» **ABOUT THIS TASK**:
Could you copy out every line of the data where the word "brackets" occurs?

» **GIVEN INFORMATION**:
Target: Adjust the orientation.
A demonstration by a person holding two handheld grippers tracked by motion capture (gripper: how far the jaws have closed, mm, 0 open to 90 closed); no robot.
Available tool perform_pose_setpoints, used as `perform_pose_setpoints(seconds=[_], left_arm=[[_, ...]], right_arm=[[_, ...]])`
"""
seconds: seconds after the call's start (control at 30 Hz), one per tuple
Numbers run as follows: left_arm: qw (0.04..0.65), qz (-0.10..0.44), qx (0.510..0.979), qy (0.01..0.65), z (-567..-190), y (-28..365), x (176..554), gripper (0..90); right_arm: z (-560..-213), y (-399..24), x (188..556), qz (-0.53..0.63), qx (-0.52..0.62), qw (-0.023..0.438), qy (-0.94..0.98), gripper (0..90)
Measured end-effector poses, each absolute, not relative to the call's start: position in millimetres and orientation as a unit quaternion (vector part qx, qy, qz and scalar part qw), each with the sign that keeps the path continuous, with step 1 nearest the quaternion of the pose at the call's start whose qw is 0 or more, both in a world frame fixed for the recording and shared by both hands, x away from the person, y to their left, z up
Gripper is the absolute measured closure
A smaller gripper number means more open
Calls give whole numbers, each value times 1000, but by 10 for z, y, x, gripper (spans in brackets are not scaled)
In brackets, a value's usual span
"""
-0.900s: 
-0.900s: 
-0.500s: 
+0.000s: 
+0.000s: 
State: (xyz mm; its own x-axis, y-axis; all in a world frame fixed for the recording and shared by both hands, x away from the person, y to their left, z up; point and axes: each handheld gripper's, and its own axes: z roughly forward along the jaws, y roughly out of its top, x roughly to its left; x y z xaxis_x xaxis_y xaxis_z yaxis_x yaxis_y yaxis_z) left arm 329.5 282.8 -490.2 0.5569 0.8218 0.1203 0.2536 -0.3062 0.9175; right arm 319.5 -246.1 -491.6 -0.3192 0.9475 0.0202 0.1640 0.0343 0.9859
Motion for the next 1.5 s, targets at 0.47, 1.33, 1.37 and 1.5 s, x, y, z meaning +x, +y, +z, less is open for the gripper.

» **ANSWER TO THIS EXERCISE**:
Calls give whole numbers, each value times 1000, but by 10 for z, y, x, gripper (spans in brackets are not scaled)
In brackets, a value's usual span

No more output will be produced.